Ponadto, zgodnie z badaniami Narodowego Stowarzyszenia Jubilerów (NAJ) przeprowadzonymi w zeszłym roku, co dziesiąty konsument, który kupił biżuterię w ciągu ostatnich pięciu lat, twierdzi, że wcześniej miał złe doświadczenia związane z zakupami. Z tych powodów Pani Osés Gutiérrez przewiduje, że coś musi się wkrótce zmienić w tej materii.
Dobrym przykładem są niedawne kontrowersje dotyczące rzekomej trwałości diamentów wyhodowanych w laboratorium. Niektórzy ludzie będą przedstawiać LGD jako „zrównoważoną” lub „etyczną” alternatywę dla wydobywanych diamentów. Tylko, czy to prawda?
Wszyscy automatycznie identyfikujemy słowo „zrównoważony” jako coś pozytywnego. Słowa to potężne narzędzia sprzedaży! Diamenty naturalne, wydobywane z ziemi domyślnie mają być niezrównoważone. Podobnie jak laboratoryjne mają być domyślnie niezrównoważone. A dlaczego?
Brak definicji, nadużywanie terminów i ignorancja większości konsumentów sprawiają, że kwestia zrównoważonego rozwoju jest mieczem obosiecznym.
Nasze społeczeństwo, jak uważa dalej Pani Oses, skoncentrowane na rachunkach zysków i strat, jest dość skuteczne w pozbawianiu znaczenia pojęć i pozostawianiu tylko pustej, ich zewnętrznej otoczki. To stwarza możliwość ich dowolnego wykorzystania przez marketerów.

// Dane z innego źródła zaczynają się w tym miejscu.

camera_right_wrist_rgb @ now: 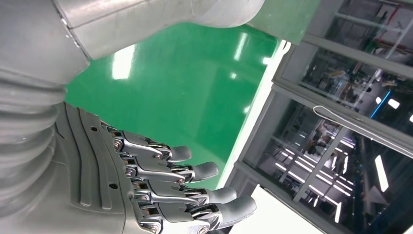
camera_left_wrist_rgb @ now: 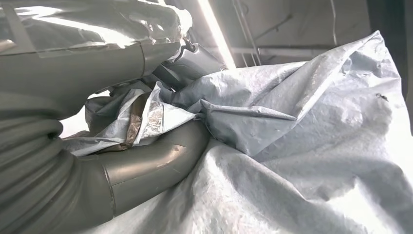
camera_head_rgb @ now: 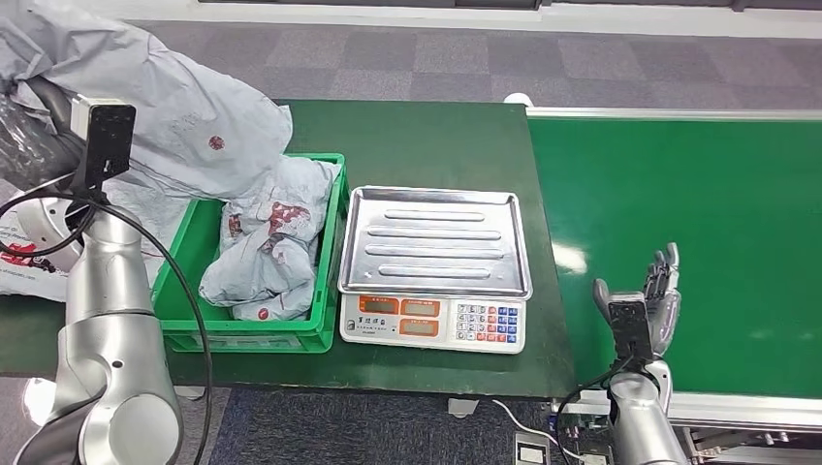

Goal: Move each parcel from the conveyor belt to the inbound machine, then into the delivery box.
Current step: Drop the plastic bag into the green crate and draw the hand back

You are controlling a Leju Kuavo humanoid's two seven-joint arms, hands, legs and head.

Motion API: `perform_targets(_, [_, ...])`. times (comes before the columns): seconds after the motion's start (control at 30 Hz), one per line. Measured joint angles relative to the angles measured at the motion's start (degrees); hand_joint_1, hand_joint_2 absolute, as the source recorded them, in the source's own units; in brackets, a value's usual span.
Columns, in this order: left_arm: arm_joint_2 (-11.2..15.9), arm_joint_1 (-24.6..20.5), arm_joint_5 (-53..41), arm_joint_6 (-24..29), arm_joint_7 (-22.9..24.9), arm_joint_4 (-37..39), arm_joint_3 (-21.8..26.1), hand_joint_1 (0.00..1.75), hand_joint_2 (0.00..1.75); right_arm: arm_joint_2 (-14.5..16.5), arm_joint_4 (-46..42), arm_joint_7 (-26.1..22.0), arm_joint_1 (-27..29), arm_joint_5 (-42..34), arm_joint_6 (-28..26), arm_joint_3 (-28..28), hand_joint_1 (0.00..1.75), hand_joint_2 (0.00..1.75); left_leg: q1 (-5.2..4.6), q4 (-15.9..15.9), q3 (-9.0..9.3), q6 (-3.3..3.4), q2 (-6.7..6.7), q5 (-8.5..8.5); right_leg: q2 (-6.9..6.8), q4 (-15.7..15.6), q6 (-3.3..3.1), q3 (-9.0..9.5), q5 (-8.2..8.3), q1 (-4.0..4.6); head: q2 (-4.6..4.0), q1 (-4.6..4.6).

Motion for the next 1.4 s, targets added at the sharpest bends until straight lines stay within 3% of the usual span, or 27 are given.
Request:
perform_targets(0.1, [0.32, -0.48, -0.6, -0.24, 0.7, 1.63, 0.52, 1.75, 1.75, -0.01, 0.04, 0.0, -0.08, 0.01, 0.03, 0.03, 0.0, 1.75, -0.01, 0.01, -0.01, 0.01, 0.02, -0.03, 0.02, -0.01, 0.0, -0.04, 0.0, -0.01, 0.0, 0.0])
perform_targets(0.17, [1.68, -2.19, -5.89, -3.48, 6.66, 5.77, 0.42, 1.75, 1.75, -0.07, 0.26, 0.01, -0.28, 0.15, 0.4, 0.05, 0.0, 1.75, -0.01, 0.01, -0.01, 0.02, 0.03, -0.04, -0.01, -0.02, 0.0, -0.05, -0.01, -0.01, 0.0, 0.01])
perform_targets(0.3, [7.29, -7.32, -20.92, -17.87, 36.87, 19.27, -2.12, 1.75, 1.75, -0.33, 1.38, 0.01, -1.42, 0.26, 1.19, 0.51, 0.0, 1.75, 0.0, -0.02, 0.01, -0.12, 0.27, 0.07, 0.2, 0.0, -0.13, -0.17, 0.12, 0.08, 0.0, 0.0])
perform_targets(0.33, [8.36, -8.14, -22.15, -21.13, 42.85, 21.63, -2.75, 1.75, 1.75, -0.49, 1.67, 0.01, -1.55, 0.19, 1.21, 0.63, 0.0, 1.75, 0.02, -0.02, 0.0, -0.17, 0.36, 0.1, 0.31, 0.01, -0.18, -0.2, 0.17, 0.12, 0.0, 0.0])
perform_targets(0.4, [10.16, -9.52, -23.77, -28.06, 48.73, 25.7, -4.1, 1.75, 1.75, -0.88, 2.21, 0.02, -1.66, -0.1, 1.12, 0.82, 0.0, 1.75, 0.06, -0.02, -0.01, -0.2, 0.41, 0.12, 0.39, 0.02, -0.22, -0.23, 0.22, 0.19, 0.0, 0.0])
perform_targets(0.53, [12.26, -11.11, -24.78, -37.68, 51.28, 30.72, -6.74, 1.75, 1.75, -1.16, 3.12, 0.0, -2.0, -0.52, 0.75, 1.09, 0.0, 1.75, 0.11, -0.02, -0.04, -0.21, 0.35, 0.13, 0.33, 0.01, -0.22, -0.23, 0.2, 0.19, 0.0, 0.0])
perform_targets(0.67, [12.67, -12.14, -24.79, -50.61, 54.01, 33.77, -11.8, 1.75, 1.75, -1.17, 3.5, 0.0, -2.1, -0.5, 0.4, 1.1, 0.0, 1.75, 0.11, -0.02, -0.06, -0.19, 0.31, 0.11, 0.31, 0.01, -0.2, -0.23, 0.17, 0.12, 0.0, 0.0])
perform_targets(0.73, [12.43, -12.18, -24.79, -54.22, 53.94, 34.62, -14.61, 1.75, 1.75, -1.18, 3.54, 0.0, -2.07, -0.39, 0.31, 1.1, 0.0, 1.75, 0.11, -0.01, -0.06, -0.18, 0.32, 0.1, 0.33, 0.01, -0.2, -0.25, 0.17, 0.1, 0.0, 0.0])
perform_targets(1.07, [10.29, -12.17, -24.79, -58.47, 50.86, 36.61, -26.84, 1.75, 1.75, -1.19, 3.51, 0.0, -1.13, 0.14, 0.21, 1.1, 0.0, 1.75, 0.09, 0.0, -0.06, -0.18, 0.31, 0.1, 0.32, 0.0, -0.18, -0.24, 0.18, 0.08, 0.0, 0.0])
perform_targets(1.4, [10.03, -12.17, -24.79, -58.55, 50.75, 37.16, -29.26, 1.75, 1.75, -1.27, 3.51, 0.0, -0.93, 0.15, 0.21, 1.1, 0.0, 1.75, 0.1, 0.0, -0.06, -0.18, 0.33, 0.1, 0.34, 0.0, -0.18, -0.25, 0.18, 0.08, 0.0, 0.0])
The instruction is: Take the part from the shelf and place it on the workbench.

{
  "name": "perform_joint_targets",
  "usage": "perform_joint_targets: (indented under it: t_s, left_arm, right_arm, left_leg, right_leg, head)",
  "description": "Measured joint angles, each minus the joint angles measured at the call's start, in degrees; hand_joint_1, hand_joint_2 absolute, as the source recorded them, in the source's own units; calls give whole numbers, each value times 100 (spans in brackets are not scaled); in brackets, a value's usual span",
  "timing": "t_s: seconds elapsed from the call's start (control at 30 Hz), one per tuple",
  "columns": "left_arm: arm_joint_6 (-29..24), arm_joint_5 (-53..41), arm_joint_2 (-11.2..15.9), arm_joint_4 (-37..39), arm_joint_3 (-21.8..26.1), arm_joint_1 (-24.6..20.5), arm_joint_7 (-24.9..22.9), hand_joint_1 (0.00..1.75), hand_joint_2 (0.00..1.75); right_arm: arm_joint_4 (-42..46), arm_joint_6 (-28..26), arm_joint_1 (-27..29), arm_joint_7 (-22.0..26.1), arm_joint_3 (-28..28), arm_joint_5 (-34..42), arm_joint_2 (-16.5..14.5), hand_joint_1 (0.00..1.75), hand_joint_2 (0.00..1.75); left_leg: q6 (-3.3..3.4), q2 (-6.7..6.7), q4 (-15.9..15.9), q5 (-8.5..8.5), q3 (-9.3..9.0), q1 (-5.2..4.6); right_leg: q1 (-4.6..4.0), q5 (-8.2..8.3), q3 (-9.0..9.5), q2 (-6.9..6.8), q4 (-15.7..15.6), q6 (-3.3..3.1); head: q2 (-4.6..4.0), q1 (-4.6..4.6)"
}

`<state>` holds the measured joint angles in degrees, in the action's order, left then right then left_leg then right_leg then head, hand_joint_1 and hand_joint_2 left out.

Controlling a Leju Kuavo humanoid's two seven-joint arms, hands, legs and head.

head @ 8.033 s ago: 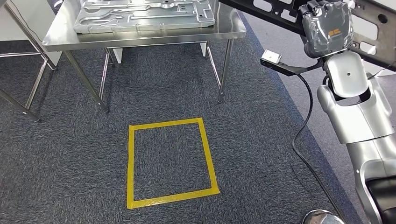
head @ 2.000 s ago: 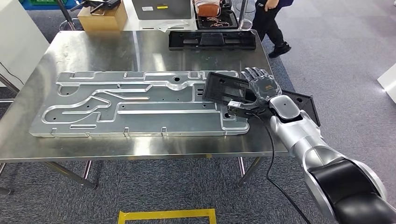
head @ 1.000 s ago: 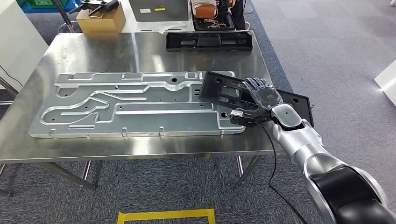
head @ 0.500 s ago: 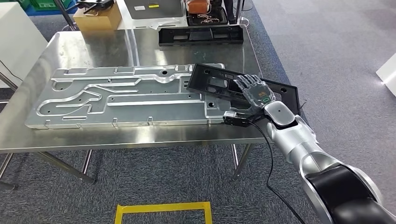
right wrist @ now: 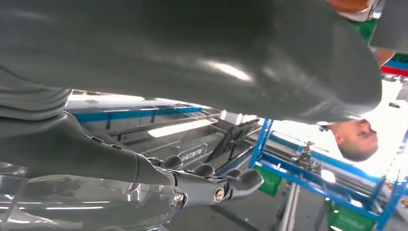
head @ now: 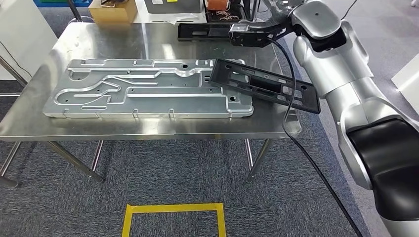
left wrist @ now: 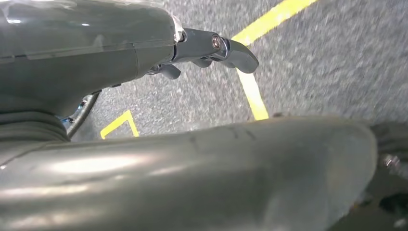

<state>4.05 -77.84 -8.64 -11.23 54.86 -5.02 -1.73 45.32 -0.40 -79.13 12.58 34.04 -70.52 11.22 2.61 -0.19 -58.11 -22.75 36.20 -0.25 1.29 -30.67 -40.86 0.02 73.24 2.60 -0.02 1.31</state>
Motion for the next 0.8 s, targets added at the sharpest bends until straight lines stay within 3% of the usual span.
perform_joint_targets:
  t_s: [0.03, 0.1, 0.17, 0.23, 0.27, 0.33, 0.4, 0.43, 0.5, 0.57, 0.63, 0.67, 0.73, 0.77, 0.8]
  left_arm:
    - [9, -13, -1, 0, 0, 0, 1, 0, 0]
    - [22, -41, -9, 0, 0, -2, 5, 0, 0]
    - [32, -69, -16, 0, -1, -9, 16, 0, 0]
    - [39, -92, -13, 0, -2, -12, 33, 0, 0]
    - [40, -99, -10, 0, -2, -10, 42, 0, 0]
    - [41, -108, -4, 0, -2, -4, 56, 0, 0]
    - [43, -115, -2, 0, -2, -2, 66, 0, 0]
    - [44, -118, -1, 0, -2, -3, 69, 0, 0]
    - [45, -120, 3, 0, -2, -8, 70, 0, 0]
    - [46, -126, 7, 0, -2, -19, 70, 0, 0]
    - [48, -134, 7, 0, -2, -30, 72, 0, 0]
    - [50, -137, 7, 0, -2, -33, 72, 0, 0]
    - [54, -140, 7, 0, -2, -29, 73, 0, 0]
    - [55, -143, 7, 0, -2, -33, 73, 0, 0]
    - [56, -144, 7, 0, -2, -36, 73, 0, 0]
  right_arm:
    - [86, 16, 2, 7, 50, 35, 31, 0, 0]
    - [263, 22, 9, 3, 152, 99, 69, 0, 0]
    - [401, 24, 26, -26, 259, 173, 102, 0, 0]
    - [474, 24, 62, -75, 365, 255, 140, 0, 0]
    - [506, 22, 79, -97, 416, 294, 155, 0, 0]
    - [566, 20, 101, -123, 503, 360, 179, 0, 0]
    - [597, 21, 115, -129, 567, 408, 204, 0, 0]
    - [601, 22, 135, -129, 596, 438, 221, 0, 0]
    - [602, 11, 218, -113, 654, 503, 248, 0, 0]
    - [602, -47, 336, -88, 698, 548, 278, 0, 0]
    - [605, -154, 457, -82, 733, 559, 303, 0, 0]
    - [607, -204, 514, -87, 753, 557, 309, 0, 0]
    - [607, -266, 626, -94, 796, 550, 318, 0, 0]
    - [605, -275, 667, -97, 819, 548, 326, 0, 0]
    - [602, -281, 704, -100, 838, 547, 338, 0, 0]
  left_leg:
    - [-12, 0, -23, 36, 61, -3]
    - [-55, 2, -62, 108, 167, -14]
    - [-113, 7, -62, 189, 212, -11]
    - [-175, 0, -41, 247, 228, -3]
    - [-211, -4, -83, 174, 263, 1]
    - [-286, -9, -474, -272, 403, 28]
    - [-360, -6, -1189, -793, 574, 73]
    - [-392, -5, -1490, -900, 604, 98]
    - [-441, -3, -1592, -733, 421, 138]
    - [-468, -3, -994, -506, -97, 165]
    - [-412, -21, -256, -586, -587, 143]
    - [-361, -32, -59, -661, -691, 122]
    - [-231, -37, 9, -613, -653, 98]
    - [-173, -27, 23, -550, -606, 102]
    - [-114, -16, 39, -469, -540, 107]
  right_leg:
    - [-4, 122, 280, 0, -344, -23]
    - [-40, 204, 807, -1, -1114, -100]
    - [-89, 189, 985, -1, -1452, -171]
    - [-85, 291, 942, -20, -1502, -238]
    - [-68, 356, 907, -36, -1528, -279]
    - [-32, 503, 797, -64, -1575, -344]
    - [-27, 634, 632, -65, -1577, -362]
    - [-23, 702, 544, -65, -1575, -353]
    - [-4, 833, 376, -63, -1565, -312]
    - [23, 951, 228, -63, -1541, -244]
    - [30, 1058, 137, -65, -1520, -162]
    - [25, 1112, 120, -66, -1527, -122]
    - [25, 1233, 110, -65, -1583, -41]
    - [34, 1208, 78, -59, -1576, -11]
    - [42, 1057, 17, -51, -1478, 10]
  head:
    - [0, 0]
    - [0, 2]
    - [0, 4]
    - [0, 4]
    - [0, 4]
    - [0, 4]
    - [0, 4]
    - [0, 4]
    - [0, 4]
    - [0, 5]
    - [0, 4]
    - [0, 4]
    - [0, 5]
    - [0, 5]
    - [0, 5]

Aby tego uniknąć, musimy nadać tym słowom znaczenie, nazywać rzeczy po imieniu i wyjaśnić klientowi, co robi firma.
Rzeczywiście trudno jest znaleźć stałą podaż niektórych surowców. Rzeczywiście istnieją materiały alternatywne do tradycyjnych. Ale wszystko to trzeba jasno wyjaśnić konsumentom, aby mogli podejmować świadome decyzje. Świadomi klienci mogą na trwale stać się zaangażowanymi konsumentami. To, co było akceptowalne jeszcze kilka lat temu, teraz już nie jest.
Reputacja nie może być tylko fasadą. Musi być poparta faktami, realnymi działaniami i prawdziwymi danymi.
Pani Osés Gutiérrez zaprasza do wspólnej pracy i zmiany na rynku w kierunku ujednolicenia znaczenia zrównoważonego rozwoju.